The MoU came into effect following the third Signature (26 August 2007) and will remain in effect indefinitely subject to the right of any Signatory to terminate its participation by providing one year's written notice to all other Signatories.

== Meetings ==
Meetings of Signatories are organized on a regular basis to review the conservation status of the species and the implementation of the MoU and Action Plan.

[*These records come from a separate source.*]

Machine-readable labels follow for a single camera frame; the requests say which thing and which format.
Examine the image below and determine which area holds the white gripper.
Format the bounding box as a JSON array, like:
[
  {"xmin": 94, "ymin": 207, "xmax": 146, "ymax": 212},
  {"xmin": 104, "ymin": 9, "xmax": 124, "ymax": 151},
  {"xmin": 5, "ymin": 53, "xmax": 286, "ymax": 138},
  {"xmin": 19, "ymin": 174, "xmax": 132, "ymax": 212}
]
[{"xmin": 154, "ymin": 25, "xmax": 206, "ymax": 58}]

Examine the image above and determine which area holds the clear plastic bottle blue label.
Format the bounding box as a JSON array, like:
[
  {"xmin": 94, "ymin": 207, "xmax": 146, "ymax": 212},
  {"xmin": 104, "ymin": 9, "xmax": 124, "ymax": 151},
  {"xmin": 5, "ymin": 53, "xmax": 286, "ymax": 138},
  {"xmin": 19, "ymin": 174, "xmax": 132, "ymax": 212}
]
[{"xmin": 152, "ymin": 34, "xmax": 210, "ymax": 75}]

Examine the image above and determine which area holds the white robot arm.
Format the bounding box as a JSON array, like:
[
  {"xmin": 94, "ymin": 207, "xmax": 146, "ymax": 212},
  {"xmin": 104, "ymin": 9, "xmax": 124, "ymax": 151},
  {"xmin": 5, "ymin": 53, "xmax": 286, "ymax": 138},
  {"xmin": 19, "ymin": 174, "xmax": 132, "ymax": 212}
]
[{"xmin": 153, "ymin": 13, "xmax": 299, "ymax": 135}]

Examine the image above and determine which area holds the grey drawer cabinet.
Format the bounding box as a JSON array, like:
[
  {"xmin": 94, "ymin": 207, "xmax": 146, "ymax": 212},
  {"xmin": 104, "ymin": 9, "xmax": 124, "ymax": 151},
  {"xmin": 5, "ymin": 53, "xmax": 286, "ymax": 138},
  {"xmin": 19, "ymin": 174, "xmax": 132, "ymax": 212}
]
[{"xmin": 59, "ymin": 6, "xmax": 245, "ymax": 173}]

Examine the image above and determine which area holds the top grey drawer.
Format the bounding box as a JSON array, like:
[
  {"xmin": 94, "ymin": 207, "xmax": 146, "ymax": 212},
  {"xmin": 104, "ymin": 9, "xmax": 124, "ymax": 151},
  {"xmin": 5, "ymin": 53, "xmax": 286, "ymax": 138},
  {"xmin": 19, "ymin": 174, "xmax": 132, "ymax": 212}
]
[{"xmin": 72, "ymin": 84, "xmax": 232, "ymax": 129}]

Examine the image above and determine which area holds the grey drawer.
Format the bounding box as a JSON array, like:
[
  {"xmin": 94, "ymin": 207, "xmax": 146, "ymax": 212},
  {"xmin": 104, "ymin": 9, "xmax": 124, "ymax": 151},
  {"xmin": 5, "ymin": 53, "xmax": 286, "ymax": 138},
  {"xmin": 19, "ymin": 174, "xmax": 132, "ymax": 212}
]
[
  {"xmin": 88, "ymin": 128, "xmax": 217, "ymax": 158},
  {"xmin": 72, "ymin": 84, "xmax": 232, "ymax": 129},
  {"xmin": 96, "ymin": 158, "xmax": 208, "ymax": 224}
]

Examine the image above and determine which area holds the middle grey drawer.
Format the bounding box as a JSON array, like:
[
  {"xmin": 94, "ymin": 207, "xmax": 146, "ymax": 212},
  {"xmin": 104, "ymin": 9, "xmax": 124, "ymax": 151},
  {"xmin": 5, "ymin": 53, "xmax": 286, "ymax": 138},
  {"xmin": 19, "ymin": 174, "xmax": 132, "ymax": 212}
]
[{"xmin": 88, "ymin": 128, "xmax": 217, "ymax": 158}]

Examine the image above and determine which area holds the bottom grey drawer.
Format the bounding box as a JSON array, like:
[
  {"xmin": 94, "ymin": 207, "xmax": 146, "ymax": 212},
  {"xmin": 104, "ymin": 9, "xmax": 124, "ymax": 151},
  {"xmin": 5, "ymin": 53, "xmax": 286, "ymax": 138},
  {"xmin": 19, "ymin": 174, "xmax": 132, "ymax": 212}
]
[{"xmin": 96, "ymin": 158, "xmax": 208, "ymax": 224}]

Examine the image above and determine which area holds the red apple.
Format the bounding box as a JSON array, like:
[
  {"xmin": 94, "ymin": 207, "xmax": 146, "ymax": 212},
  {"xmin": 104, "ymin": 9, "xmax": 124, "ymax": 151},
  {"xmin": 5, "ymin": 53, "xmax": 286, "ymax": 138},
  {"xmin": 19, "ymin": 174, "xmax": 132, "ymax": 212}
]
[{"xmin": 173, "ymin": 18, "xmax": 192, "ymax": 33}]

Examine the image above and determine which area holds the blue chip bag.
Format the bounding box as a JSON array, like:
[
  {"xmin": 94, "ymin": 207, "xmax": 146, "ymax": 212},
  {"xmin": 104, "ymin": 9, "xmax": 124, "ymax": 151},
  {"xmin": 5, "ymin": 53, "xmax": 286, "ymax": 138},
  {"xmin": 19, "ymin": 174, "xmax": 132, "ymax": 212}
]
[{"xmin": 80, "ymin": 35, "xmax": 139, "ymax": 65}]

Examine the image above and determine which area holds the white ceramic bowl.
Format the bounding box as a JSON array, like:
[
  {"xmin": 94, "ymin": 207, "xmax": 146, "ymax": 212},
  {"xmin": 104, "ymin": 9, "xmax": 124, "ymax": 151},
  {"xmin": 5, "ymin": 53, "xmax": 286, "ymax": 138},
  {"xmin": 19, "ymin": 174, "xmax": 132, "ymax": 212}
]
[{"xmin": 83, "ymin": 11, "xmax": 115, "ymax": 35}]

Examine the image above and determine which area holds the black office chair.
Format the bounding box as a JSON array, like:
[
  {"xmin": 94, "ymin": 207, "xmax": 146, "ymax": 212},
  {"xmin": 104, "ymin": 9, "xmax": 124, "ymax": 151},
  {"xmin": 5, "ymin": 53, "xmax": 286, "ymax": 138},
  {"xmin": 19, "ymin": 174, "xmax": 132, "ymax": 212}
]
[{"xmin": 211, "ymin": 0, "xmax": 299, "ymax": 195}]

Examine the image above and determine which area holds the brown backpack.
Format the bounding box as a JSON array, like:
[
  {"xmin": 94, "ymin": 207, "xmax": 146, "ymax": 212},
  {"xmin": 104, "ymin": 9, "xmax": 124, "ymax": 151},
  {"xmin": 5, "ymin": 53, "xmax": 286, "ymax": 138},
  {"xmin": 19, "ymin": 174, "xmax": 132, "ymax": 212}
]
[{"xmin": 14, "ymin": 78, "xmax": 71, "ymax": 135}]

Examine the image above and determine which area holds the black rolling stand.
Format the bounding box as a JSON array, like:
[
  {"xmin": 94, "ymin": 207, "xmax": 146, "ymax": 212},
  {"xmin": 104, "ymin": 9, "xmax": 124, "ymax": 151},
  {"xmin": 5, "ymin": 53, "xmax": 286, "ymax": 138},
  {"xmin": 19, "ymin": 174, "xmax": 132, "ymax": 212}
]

The First Meeting of Signatories took place in Asunción, Paraguay, 15 December 2010, with funding and logistical support from Asociación Guyra Paraguay, the national Partner of BirdLife International. During the meeting an Action Plan was adopted and annexed to the MoU. Furthermore, the meeting approved a list of priority activities as recommended by the Technical Meeting. At the meeting a joint offer by BirdLife International and Guyra Paraguay to provide coordination services for the MoU in the future, was accepted.

== Secretariat ==
The CMS Secretariat – located in Bonn, Germany – acts as the secretariat to the MoU.

== Action Plan ==
The First Meeting of Signatories adopted an Action Plan which was added as an Annex to the MoU. The Plan had been drafted at a workshop in Paraguay in September 2010 and finalized at a Technical Meeting immediately prior to the Meeting of the Signatories. The text of the MoU states that the Action Plan should include measures to promote coordination of conservation actions, international cooperation, improving the knowledge on these species, management, research, awareness and the exchange of information among the Signatories. The Action Plan focuses on the identification of new protected areas to create a network of habitats, in addition, it recommends actions to be taken outside of protected areas to help conserve habitat on private lands.